Adding this to the dep list for the bug with the patch on it, and asking for blocking-1.8.1
Blocks: 344495
Flags: blocking1.8.1?

    
    

    
  
So the key here is that we're calling document.open on about:blank, which preserves the old inner window, right?  This is sorta "fixed" in my build that has the patch for bug 332182, but only because the document.write call throws a security exception (since it's a cross-domain access).  That patch wouldn't help for the case when the page being attacked has UniversalXPConnect or whatever.

Perhaps we should preserve the inner for about:blank only in the following cases:

1)  The about:blank document has no parent.
  or
2)  The caller's principal is SameOrigin with the parent's principal.
Flags: blocking1.8.0.7?
OS: Windows XP → All
Hardware: PC → All

    
  
Flags: blocking1.8.1? → blocking1.8.1+
Whiteboard: [sg:high]

    
    

    
  
I think comment 4 is correct. My first knee-jerk reaction to fix this bug is to change our behavior from "when you call document.open on an about:blank document you own it" into "when you set a property on an about:blank document, you own it". Brendan had some other comments, which he'll hopefully put here.

    
    

    
  
Does the patch for bug 343168 actually help somewhat here?

    
    

    
  
It's my opinion that we should not patch further with an unsound trust label calculus.  We need some very simple rules that do not have "escape clauses" such as "oh, certain native method activations are trusted or invisible to the stack walker" or "because we have always done it, we must allow anyone to access a new window loading about:blank, without changing its trust label to something other than 'about:blank'".

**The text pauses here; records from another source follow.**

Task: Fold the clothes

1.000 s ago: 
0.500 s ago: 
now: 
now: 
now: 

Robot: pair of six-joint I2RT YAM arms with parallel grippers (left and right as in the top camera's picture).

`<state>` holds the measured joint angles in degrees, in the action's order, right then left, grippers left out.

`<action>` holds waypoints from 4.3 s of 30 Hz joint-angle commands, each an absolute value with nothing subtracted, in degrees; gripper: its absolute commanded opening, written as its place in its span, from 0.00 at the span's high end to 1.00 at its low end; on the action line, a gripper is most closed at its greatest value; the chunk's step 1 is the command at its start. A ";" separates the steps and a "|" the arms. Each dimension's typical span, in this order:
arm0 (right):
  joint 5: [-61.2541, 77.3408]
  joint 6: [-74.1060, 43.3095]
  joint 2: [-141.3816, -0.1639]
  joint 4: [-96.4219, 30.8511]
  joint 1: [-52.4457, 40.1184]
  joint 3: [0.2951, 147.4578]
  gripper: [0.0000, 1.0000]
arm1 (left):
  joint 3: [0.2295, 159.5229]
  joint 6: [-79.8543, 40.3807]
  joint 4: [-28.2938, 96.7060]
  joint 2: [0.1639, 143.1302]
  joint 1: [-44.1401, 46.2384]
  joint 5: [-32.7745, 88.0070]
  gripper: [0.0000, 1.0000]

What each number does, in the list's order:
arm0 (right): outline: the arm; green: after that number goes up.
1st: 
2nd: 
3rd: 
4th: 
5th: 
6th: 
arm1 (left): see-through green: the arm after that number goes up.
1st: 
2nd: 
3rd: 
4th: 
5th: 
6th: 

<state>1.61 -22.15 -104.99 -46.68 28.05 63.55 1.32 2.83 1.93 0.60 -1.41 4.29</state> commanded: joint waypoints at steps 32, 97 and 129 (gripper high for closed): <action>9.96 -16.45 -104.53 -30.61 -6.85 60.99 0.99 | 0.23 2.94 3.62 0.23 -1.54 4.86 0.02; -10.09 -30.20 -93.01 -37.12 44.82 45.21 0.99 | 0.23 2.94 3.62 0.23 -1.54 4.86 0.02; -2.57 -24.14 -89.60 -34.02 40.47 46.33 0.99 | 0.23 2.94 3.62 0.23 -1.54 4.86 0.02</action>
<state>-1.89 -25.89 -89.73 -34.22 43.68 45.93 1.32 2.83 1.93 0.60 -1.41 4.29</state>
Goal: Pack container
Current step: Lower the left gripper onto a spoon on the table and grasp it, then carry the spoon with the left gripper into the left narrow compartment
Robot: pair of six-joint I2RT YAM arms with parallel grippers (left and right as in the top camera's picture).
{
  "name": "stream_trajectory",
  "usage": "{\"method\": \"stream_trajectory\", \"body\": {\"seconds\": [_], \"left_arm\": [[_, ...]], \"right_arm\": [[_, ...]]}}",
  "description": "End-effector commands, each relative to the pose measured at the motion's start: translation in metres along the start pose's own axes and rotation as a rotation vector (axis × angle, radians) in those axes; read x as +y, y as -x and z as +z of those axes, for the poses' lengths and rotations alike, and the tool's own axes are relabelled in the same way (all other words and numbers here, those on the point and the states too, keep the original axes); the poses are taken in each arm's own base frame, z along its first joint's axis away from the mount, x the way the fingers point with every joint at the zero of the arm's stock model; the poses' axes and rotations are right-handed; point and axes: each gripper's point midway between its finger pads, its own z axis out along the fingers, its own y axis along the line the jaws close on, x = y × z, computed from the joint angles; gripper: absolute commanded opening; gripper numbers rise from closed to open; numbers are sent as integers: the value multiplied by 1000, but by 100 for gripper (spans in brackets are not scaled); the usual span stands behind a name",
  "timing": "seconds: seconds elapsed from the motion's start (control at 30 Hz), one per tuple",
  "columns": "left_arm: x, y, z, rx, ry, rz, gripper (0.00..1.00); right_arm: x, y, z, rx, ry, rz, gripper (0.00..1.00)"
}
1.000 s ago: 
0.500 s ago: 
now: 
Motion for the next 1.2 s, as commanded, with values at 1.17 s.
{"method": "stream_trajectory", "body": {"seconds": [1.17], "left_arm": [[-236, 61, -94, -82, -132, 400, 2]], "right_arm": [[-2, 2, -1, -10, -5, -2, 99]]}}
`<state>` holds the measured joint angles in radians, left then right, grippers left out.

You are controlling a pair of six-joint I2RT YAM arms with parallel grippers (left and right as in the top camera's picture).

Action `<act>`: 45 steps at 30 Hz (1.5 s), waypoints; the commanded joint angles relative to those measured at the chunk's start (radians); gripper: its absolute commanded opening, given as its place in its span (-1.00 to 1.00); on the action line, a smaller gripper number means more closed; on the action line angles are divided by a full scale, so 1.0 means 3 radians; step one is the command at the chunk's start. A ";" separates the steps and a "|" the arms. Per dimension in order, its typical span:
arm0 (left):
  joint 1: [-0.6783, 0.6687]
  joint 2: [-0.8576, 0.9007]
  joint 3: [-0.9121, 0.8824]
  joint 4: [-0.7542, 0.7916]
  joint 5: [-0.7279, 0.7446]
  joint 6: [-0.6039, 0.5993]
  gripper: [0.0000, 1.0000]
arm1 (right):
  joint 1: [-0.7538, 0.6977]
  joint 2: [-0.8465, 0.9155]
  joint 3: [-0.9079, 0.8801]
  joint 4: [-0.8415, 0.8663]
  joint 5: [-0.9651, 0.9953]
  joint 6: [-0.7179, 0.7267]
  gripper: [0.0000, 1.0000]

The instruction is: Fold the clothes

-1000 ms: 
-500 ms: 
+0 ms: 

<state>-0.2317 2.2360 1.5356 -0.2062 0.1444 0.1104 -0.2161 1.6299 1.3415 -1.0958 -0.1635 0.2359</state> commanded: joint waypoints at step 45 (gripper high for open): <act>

We call trust labels principals for historical reasons.  Every running script, every object in the DOM, and every window object, is owned by a principal for which its static markup source was loaded, or else the object was created by script loaded from some source that has an associated principal.  Leaving out PKI-based principals for now, some definitions and propositions:

Types:
principal = (null, codebase, system)  // disjoint union
null      = {null1, ... nullM}        // set of M nulls
codebase  = {origin1, ... originN}    // set of N origins

Null principals are unique tokens distinct from all other principals.

An origin is a string of the form scheme://host[:port] where [:port] is optional, port is a 64-bit unsigned number if present, host is a domain name, and scheme is a URI scheme or "protocol name" other than "chrome".

The principal associated with all chrome://... origins is the system principal.

Let P be the set of all principals.

Let <= be the binary relation by which P is partially ordered.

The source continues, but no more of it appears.